Problem details:
You are asked to reproduce the listing exactly and to omit its pictures.

Source data:
☆ ☆ ☆ ☆ ☆ ☆ ☆
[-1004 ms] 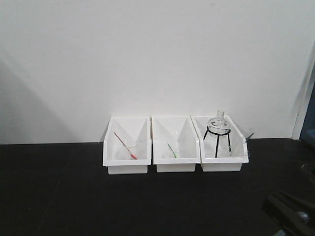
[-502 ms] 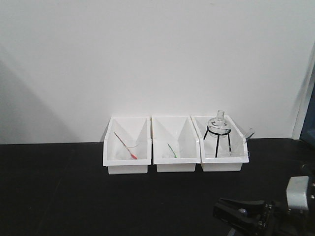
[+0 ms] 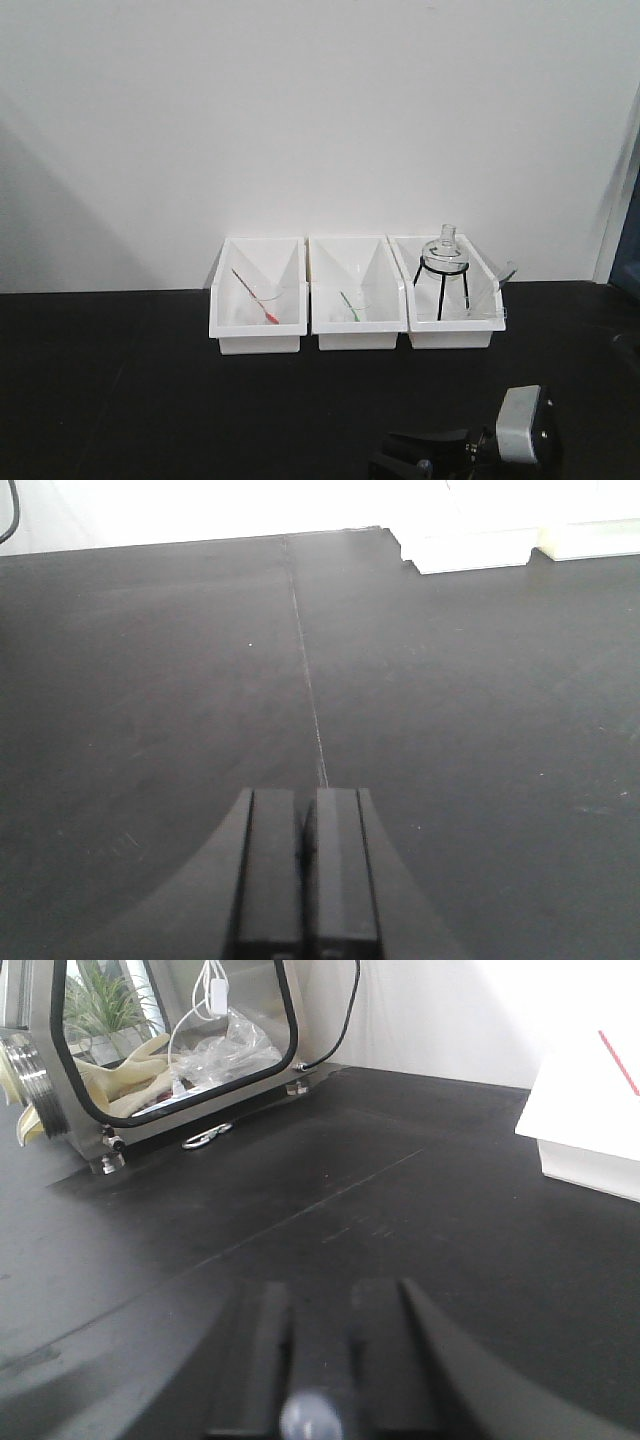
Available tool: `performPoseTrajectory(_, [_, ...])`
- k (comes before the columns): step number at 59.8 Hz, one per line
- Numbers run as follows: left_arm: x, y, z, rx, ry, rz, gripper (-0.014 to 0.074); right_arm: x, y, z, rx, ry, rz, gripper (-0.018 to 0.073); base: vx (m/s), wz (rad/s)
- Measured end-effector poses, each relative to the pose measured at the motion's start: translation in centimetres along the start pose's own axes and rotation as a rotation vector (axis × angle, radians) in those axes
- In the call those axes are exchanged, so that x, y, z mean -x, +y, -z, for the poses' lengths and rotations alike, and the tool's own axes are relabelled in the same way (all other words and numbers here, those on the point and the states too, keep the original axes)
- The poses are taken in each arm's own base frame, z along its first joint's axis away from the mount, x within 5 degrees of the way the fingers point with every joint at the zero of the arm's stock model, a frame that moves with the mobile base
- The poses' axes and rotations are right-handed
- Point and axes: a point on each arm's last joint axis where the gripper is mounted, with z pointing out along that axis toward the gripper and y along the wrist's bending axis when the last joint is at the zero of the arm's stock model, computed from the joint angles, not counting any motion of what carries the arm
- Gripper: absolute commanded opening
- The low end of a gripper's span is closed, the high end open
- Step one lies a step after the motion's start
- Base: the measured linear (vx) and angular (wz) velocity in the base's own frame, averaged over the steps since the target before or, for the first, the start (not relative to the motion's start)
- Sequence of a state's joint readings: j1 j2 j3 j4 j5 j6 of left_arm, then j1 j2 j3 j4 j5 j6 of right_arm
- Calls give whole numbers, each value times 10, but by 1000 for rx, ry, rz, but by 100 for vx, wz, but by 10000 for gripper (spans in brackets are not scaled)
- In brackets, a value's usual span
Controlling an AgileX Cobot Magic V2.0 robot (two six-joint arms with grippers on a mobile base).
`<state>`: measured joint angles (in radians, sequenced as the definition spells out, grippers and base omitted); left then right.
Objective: Grab transparent chemical and place on left bench
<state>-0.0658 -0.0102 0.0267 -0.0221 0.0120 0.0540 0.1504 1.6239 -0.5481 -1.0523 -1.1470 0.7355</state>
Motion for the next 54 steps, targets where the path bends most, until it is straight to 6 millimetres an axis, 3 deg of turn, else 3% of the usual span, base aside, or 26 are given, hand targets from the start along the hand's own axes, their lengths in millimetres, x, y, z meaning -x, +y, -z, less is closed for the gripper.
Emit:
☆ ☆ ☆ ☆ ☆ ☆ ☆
Answer space:
[-1004 ms] 
[-502 ms] 
[+0 ms] 
Available tool: `performPoseTrajectory(_, [_, ...])`
- k (comes before the columns): step number at 59.8 Hz, one per line
- Numbers run as follows: left_arm: x, y, z, rx, ry, rz, gripper (-0.014 to 0.074); right_arm: x, y, z, rx, ry, rz, gripper (-0.018 to 0.073); base: vx (m/s), wz (rad/s)
- Measured end-effector poses, each relative to the pose measured at the motion's start: translation in centimetres along the start pose's own axes and rotation as a rotation vector (axis × angle, radians) in those axes
- In the call those axes are exchanged, so that x, y, z mean -x, +y, -z, for the poses' lengths and rotations alike, and the tool's own axes are relabelled in the same way (all other words and numbers here, those on the point and the states too, keep the original axes)
- The poses are taken in each arm's own base frame, z along its first joint's axis away from the mount, x within 5 degrees of the way the fingers point with every joint at the zero of the arm's stock model, a frame that moves with the mobile base
- The poses' axes and rotations are right-handed
- Point and axes: a point on each arm's last joint axis where the gripper is mounted, with z pointing out along that axis toward the gripper and y along the wrist's bending axis when the last joint is at the zero of the arm's stock model, computed from the joint angles, not counting any motion of what carries the arm
- Gripper: absolute commanded opening
- The low end of a gripper's span is closed, the high end open
- Step one lies a step after the motion's start
- Base: the measured linear (vx) and angular (wz) velocity in the base's own frame, averaged over the steps since the target before or, for the first, the start (not relative to the motion's start)
- Sequence of a state's joint readings: j1 j2 j3 j4 j5 j6 of left_arm, then j1 j2 j3 j4 j5 j6 of right_arm
- Calls give whole numbers, each value times 10, but by 1000 for rx, ry, rz, but by 100 for vx, wz, but by 10000 for gripper (spans in brackets are not scaled)
- In brackets, a value's usual span
Controlling an AgileX Cobot Magic V2.0 robot (two six-joint arms with grippers on a mobile base).
`<state>`: measured joint angles (in radians, sequenced as the definition spells out, grippers and base omitted); left then right.
Objective: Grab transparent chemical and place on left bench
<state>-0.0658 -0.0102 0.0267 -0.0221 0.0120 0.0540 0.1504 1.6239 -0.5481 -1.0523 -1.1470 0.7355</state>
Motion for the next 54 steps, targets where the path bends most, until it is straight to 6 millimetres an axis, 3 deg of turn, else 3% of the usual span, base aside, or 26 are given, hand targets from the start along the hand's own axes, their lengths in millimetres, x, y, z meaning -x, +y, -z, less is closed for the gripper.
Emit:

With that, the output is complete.